Note: The Language the character Kamaria uses every so often is one I made up. Just random things from my brain...
Part One
Trial & Tribulation Chapter the First To Be; Again
Present
(Kamaria POV)
The things one does not say can sometimes be much more harmful than the things one says. This is a truth I learned from a one-time mistake I will never make again. I let my feelings hide in the dark for way too long, and then in one tragic day I came to believe they would never see the light. In loving someone so much I was afraid to tell him for fear of that love not being returned, but the worst feeling is having the chance to ever know be taken away.
It is having your heart ripped out while it is still beating and having to watch as they cut it into tiny pieces, spilling your very lifeblood into the unforgiving air.
I never told the boy I loved him. My friend. My confidante. My savior.
I always thought there would be more time. We were young and life was slow and simple. Then he was gone. It took only moments to steal my life away. I would never heal. The wound left in my soul from where he was cut was too deep.
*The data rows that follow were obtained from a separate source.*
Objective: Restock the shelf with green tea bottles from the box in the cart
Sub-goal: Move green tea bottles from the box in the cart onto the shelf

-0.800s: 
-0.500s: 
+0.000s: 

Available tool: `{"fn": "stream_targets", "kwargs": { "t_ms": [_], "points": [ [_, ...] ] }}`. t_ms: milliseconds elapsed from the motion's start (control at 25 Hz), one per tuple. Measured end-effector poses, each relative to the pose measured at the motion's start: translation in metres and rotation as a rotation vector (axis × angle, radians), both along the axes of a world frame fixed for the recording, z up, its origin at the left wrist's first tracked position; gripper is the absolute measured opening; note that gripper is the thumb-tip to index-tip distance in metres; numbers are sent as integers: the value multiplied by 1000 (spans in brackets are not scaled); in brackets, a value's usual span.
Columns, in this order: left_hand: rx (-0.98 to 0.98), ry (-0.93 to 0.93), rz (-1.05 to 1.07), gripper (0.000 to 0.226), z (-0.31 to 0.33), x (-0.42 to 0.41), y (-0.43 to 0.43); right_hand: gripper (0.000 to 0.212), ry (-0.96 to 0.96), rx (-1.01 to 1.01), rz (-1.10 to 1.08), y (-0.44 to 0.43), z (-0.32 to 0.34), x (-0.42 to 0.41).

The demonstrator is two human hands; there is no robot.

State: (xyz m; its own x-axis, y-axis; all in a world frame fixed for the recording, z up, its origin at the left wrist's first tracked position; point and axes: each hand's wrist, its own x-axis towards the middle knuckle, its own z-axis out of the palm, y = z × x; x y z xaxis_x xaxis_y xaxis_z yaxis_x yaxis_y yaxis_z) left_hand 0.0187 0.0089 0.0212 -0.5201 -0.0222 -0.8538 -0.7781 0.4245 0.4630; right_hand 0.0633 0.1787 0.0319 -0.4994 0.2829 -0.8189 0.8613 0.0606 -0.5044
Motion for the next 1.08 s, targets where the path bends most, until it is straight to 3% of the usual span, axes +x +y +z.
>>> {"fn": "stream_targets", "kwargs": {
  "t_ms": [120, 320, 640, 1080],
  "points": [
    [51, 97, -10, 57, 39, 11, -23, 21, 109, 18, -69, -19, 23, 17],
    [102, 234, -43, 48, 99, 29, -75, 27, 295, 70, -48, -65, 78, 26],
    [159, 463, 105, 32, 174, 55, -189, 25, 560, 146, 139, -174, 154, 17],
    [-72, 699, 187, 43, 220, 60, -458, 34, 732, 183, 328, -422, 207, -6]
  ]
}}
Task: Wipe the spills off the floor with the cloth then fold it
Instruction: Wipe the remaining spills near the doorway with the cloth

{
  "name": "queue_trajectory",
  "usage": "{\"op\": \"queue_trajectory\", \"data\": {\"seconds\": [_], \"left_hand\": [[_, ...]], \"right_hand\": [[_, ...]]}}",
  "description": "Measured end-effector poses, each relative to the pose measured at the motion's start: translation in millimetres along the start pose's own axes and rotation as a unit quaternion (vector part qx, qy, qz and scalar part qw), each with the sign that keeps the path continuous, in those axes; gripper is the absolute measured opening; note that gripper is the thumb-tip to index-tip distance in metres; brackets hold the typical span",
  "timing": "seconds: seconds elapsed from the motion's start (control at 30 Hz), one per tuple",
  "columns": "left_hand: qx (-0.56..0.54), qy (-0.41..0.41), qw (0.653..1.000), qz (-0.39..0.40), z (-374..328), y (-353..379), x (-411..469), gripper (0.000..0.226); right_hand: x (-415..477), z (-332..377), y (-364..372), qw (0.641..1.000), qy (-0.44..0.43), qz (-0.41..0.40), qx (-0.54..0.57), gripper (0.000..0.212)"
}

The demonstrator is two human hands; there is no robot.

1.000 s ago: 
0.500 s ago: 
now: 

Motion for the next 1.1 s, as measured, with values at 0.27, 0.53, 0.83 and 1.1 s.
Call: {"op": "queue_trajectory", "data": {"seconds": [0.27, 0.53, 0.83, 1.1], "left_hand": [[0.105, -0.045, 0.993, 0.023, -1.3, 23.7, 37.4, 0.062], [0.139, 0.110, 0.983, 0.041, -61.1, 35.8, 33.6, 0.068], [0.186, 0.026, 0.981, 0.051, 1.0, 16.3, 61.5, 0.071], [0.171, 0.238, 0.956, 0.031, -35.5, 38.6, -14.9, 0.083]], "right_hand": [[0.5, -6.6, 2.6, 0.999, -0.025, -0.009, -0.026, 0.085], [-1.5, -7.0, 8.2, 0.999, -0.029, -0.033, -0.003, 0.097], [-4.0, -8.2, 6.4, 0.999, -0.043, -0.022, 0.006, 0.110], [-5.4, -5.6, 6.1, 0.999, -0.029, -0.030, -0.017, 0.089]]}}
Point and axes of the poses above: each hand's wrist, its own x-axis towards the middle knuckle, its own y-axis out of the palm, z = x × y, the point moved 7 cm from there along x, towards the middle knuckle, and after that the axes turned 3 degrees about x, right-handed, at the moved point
Even then when it had become a scar, pushed to the back of the mind to keep from going insane, it pained me.
Until the day we got hopeful news. Old friends bearing a most wondrous statement.
- - - - - - - - - - - - - - - - - - - - - - - - - - - - - - - - - - - - - - - - - - - -
This new revelation dawned in the morning while I was helping some other women with everyday chores. I didn't have many myself, being of this planet for only two years, give or take a few months, so it was easy to help others and keep up with my own things. I was just getting around to hanging some mats when the youthful voice of Ferran, the son of one of my neighbors, came loudly and clearly through the crowd.
He was calling my name and waving. "Kamaria! Kamaria! Someone is here to see you!"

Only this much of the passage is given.